The high cost of public transport in Bengaluru has both citizens and activists up in arms. The process is as cumbersome as it is expensive for commuters need to purchase a number of mobility cards including a monthly bus pass for BMTC, a Namma Metro Travel Card for BMRCL, monthly passes for suburban rail and so on. BMTC proposed a smart card project, which has gone nowhere. A single mobility card that enables cashless payments should be easy for the IT city but nothing is ever simple with our administration. Without cooperation between various service providers, our days of running around for travel passes and fumbling for ‘exact tender’ are not yet done, reports Nischith N. 

As Bengaluru gets more congested by the day and its narrow roads heave under the burden of rising traffic, encouraging mass public transport seems like the most obvious solution, especially as research shows that one bus carrying a 1000 passengers can replace 50 cars and 200 bikes on the roads. But despite the Metro Rail expanding its reach and the BMTC adding to its bus services, a large number of Bengalureans continue to opt for  their own vehicles, apparently discouraged by the high bus and Metro fares. 

Many complain that bus and Metro Rail fares in Bengaluru pinch their pockets much more than in other cities in the country and now to add to the people’s woes, the state transport department wants  to hike its bus fares around the state by 18 per cent. To the commuters’ dismay, private buses have already jacked up their fares and private cabs and autos too often charge more than double the normal fare even if the rides are booked during non-peak hours.


Expectedly, most Bengalureans want "half the fares and double the fleet," to make public transport affordable in the city. Mr Swamy V, who works for a  private firm and is a regular user of both the buses and Metro Rail, complains that the fares are too high.  “The BMTC is forced to hike its fares, as it has to pay for the  KSRTC too, which runs almost empty in most  parts of the state.
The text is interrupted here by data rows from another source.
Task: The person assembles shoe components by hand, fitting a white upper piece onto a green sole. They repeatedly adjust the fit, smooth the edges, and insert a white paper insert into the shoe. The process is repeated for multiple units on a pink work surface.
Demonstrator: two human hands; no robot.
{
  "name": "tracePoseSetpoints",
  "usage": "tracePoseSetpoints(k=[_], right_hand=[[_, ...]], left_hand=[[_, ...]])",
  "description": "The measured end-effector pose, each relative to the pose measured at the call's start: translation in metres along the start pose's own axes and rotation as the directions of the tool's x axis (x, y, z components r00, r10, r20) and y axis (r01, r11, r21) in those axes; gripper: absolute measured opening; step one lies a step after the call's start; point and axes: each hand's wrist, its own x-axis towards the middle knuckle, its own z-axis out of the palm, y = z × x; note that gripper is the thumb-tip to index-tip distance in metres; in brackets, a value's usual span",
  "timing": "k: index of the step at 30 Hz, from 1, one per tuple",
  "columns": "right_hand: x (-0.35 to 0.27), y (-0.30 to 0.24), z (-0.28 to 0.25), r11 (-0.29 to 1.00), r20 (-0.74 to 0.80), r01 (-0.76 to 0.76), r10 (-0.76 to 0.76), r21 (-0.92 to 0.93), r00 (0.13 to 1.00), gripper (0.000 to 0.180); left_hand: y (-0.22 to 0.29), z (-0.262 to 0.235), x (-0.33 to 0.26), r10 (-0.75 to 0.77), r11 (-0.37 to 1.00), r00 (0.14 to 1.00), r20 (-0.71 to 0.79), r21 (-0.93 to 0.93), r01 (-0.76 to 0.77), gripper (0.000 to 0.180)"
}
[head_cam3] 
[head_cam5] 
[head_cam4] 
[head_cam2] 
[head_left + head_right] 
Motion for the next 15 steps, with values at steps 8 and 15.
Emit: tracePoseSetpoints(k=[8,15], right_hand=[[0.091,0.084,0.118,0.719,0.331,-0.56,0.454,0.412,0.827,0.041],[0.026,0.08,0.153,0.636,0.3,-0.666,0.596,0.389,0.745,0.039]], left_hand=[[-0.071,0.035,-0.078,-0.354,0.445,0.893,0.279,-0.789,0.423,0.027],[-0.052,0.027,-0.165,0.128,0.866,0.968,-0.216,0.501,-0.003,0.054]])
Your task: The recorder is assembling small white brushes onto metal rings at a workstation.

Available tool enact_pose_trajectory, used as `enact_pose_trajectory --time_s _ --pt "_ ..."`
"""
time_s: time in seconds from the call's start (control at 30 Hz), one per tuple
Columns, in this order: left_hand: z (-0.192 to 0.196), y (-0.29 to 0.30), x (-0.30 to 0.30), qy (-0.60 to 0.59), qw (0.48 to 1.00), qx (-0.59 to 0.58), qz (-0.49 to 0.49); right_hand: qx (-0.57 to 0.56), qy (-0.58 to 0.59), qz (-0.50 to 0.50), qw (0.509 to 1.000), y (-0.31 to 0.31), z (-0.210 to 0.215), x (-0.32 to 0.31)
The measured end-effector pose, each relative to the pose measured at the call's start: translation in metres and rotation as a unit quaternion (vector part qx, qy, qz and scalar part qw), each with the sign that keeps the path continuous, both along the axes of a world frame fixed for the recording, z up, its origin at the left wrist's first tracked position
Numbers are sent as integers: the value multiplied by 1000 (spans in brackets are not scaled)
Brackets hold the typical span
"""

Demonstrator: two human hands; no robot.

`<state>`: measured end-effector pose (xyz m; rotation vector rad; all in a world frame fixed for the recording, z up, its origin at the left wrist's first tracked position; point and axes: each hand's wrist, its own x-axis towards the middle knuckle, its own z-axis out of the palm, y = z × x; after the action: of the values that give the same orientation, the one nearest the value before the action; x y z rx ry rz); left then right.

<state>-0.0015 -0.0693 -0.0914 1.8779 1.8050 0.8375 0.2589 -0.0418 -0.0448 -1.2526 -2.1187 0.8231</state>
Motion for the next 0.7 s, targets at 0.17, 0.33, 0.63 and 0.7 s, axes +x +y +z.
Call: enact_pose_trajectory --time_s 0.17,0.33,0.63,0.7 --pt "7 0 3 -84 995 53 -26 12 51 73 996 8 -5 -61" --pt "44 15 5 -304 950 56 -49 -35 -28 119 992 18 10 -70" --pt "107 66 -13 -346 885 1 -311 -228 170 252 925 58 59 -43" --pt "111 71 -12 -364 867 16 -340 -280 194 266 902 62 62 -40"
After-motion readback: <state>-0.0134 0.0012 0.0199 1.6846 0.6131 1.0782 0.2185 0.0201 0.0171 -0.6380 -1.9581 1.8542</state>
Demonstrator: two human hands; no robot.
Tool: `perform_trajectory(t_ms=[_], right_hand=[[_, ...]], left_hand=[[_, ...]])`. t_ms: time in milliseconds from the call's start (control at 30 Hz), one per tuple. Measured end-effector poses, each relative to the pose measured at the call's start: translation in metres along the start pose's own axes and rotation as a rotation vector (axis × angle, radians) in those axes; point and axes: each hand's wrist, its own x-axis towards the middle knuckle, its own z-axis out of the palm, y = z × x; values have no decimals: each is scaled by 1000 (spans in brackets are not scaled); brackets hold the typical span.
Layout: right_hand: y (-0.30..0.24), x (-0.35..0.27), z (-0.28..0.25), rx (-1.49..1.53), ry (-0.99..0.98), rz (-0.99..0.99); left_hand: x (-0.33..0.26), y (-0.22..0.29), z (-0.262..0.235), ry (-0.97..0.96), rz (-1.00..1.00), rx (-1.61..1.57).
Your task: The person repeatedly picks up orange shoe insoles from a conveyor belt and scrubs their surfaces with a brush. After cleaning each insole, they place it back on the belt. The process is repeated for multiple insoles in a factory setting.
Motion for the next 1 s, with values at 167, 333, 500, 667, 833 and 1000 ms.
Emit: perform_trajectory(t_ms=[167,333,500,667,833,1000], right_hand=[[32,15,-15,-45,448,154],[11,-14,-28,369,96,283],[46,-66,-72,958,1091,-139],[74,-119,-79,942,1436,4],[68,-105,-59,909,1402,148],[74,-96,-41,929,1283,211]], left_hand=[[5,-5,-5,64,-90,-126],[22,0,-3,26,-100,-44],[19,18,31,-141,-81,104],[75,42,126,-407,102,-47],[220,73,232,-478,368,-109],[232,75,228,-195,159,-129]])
I blame our politicians, who are not ready to develop other cities in the state , and force people to come to Bengaluru in search of  jobs,”  he says.


But justifying its proposed fare hike, a senior BMTC  official says it needs the additional revenue to pay the rising salaries of its staff, and meet its increasing operational expenditure. “It’s difficult to provide services at the present fare as the BMTC is incurring an additional monthly loss of about Rs 2 crore due to the diesel price hike. We have recommended a fare revision , but it has been put on hold by the government,” he rues, adding that only if the corporation gets a financial commitment from the government will it be able to reduce its fares and help the burdened commuter

A single card could also reduce fares
While the high fares of public transport are a turn- off for most commuters in the city, some believe the government can  make it attractive and affordable if it introduces a single card for multiple modes of transport. They argue the smart card could help commuters avoid long queues for tickets in peak  hours  and proceed to Metro Rail platforms by merely swiping it and  later jump into the right bus without having to  pay for another ticket. Says Mr  BL Ranjeeth Kumar, a financial expert, "Introducing a single smart card across Bengaluru will allow commuters to access all modes of public transport  much more easily than at present. They could use it to travel on city buses, the Metro Rail and the proposed suburban trains." The BBMP did propose a single smart card for  cashless travel a while ago. The  Common Mobility Card was suggested under the Bengaluru Transport-related Information and Planning System (B-TRIPS), an app-based platform , to allow commuters to plan their travel across all modes of transport such as the BMTC, Namma Metro and some cab services.   But going by official sources, the BMTC and the  Bangalore Metro Rail Corporation Ltd (BMRCL) did not see eye to eye on the idea and so it  remained only on paper while they each went their own way. The BMTC’s  smart card pass is meant for students, and passengers on electric buses and airconditioned Vajra buses. Electronic ticketing machines (ETM) are being installed at 10 major bus depots to facilitate the cashless bus pass for Vajra passengers, making BMTC the country’s first state-run road transport corporation to opt for intelligent transport.   While welcoming these initiatives of the BMTC, Mr Kumar points out that they don’t help those who use the Metro Rail and pay its high fares. In his view, a single mobility or smart card could provide commuters a discount on their  travel and also generate revenue for the government through  advertising.